───── DATASET ENTRIES ─────

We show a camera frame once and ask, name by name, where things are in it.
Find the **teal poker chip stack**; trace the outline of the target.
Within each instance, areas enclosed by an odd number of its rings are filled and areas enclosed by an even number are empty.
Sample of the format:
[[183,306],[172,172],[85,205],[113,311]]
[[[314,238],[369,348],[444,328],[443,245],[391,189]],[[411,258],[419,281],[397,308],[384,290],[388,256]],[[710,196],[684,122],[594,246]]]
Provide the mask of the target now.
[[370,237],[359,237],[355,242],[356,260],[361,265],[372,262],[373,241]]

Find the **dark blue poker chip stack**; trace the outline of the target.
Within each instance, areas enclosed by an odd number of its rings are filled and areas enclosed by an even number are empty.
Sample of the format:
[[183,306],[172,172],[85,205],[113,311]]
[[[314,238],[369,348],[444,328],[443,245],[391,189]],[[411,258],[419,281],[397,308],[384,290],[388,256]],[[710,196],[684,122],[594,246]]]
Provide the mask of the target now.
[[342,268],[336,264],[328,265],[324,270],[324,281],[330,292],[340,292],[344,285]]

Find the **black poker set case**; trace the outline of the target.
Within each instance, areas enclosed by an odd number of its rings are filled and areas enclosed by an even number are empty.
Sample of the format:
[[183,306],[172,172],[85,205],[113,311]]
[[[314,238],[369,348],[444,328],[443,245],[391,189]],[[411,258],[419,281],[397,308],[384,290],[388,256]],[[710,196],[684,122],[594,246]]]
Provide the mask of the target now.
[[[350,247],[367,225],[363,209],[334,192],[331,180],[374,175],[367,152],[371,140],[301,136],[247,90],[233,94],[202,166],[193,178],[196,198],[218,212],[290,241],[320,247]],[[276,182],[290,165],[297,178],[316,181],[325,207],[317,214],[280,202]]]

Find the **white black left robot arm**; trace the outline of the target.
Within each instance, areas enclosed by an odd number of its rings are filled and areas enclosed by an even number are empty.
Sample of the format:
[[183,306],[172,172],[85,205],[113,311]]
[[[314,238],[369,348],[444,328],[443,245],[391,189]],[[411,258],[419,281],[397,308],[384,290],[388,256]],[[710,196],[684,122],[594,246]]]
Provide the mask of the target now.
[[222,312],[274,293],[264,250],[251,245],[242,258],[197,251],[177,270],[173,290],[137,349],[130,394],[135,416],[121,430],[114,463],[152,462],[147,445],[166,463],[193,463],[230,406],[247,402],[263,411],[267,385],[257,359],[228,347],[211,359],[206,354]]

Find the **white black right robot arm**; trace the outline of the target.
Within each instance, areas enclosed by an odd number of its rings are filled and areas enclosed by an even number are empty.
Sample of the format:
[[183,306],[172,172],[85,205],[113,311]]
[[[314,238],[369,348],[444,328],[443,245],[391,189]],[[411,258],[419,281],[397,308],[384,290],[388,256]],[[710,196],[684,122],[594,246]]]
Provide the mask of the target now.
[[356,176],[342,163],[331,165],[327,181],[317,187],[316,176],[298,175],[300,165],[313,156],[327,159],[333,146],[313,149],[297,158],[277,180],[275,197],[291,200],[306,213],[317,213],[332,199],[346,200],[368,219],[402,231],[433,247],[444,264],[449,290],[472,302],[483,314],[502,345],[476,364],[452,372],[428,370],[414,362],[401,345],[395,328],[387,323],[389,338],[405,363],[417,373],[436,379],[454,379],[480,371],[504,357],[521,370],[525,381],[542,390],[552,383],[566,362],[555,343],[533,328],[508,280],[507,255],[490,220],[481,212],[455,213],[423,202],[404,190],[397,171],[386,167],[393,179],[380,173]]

─────

WORK TO BE COMPLETED
Nothing added, nothing dropped: copy the data above.

FINISHED EXERCISE
We show a camera frame once and ask, name by name, where things are in it.
Find the **teal poker chip stack**; trace the outline of the target.
Within each instance, areas enclosed by an odd number of its rings are filled and areas enclosed by an even number are empty.
Sample of the format:
[[183,306],[172,172],[85,205],[113,311]]
[[[314,238],[369,348],[444,328],[443,245],[391,189]],[[411,258],[419,281],[397,308],[384,290],[388,256]],[[710,196],[684,122],[594,246]]]
Provide the mask of the target now.
[[370,237],[359,237],[355,242],[356,260],[361,265],[372,262],[373,241]]

Find the **dark blue poker chip stack**; trace the outline of the target.
Within each instance, areas enclosed by an odd number of its rings are filled and areas enclosed by an even number are empty.
Sample of the format:
[[183,306],[172,172],[85,205],[113,311]]
[[[314,238],[369,348],[444,328],[443,245],[391,189]],[[411,258],[419,281],[397,308],[384,290],[388,256]],[[710,196],[684,122],[594,246]]]
Provide the mask of the target now.
[[342,268],[336,264],[328,265],[324,270],[324,281],[330,292],[340,292],[344,285]]

Find the **black poker set case**; trace the outline of the target.
Within each instance, areas enclosed by an odd number of its rings are filled and areas enclosed by an even number are empty.
Sample of the format:
[[183,306],[172,172],[85,205],[113,311]]
[[[314,238],[369,348],[444,328],[443,245],[391,189]],[[411,258],[419,281],[397,308],[384,290],[388,256]],[[710,196],[684,122],[594,246]]]
Provide the mask of the target now.
[[[350,247],[367,225],[363,209],[334,192],[331,180],[374,175],[367,152],[371,140],[301,136],[247,90],[233,94],[202,166],[193,178],[196,198],[218,212],[290,241],[320,247]],[[276,182],[290,165],[297,178],[316,181],[325,207],[317,214],[280,202]]]

Find the **white black left robot arm**; trace the outline of the target.
Within each instance, areas enclosed by an odd number of its rings are filled and areas enclosed by an even number are empty.
Sample of the format:
[[183,306],[172,172],[85,205],[113,311]]
[[[314,238],[369,348],[444,328],[443,245],[391,189]],[[411,258],[419,281],[397,308],[384,290],[388,256]],[[710,196],[684,122],[594,246]]]
Provide the mask of the target now.
[[222,312],[274,293],[264,250],[251,245],[242,258],[197,251],[177,270],[173,290],[137,349],[130,394],[135,416],[121,430],[114,463],[152,462],[147,445],[166,463],[193,463],[230,406],[247,402],[263,411],[267,385],[257,359],[228,347],[211,359],[206,354]]

Find the **white black right robot arm**; trace the outline of the target.
Within each instance, areas enclosed by an odd number of its rings are filled and areas enclosed by an even number are empty.
Sample of the format:
[[183,306],[172,172],[85,205],[113,311]]
[[[314,238],[369,348],[444,328],[443,245],[391,189]],[[411,258],[419,281],[397,308],[384,290],[388,256]],[[710,196],[684,122],[594,246]]]
Provide the mask of the target now.
[[356,176],[342,163],[331,165],[327,181],[317,187],[316,176],[298,175],[300,165],[313,156],[327,159],[333,146],[313,149],[297,158],[277,180],[275,197],[291,200],[306,213],[317,213],[332,199],[346,200],[368,219],[402,231],[433,247],[444,264],[449,290],[472,302],[483,314],[502,345],[476,364],[452,372],[428,370],[414,362],[401,345],[395,328],[387,323],[389,338],[405,363],[417,373],[436,379],[454,379],[480,371],[504,357],[521,370],[525,381],[542,390],[552,383],[566,362],[555,343],[533,328],[508,280],[507,255],[490,220],[481,212],[455,213],[423,202],[404,190],[397,171],[386,167],[393,179],[380,173]]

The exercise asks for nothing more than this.